P(X = r) = _nC_r p ^r (1-p)^n-r
where,
             n = Number of events
             r = Number of successful events.
             p = Probability of success on a single trial.
             _nC_r = ( n! / (n-r)! ) / r!
             1-p = Probability of failure.


Example: Toss a coin for 12 times. What is the probability of getting exactly 7 heads.


  Step 1: Here, 
                Number of trials n = 12
                Number of success r = 7 since we define getting a head as success
                Probability of success on any single trial p = 0.5

  Step 2: To Calculate _nC_r formula is used. 
           _nC_r = ( n! / (n-r)! ) / r!
                = ( 12! / (12-7)! ) / 7!
                = ( 12! / 5! ) / 7!
                = ( 479001600 / 120 ) / 5040
                = ( 3991680 / 5040 )
                = 792

  Step 3: Find p^r.
            p^r = 0.5⁷
               = 0.0078125

  Step 4: To Find (1-p)^n-r Calculate 1-p and n-r.
            1-p = 1-0.5 = 0.5
            n-r = 12-7 = 5

  Step 5: Find (1-p)^n-r.
            = 0.5⁵ = 0.03125

  Step 6: Solve P(X = r) = _nC_r p ^r (1-p)^n-r
            = 792 * 0.0078125 * 0.03125
            = 0.193359375


The probability of getting exactly 7 heads is 0.19

Binomial Distribution Problems

(1)  A company owns 400 laptops.  Each laptop has an 8% probability of not working.  You randomly select 20 laptops for your salespeople.

(a) What is the likelihood that 5 will be broken?         (b) What is the likelihood that they will all work?

(c) What is the likelihood that they will all be broken?

(2) A study indicates that 4% of American teenagers have tattoos.   You randomly sample 30 teenagers.   What is the likelihood that exactly 3 will have a tattoo?

(3)  An XYZ cell phone is made from 55 components.  Each component has a .002 probability of being defective.

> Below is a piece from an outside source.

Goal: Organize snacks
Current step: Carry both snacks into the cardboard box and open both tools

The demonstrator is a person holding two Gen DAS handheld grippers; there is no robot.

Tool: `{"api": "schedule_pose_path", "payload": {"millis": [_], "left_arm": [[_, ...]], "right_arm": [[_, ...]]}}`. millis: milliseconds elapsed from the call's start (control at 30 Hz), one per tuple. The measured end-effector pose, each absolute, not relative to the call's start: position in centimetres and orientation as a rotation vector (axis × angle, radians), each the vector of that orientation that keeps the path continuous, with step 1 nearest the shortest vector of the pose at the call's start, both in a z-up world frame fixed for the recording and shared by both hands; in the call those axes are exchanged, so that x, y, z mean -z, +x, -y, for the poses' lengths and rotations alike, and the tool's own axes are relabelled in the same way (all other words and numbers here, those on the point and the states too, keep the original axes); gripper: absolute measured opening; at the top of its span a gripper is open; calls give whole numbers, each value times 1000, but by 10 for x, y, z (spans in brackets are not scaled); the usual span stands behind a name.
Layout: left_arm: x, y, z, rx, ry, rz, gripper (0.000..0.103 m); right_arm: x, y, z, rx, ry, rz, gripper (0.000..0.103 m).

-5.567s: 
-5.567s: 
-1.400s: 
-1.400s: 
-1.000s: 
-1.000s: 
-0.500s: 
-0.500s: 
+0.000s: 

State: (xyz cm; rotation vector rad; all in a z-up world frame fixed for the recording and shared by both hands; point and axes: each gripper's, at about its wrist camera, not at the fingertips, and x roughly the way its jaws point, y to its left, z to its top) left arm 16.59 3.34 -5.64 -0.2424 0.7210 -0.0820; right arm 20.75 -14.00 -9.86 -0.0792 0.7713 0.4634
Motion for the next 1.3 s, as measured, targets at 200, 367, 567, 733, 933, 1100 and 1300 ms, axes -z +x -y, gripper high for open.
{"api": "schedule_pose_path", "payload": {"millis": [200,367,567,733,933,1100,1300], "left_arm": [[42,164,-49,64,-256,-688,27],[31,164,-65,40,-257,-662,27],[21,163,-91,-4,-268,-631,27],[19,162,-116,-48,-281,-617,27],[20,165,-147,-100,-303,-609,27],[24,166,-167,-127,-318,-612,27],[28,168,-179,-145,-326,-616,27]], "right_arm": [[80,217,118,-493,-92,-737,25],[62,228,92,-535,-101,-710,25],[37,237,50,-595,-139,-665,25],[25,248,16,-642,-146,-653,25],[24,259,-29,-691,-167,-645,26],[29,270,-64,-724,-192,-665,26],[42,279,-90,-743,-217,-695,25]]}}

What is the probability that an XYZ  cell phone will not work perfectly?

(4)  The ABC Company manufactures toy robots.    About 1 toy robot per 100 does not work.  You purchase 35 ABC toy robots. What is the probability that exactly 4 do not work?

(5)  The LMB Company manufactures tires.  They claim that only .007 of LMB tires are defective.  What is the probability of finding 2 defective tires in a random sample of 50 LMB tires?

(6)  An HDTV is made from 100 components.  Each component has a .005 probability of being defective. What is the probability that an HDTV will not work perfectly?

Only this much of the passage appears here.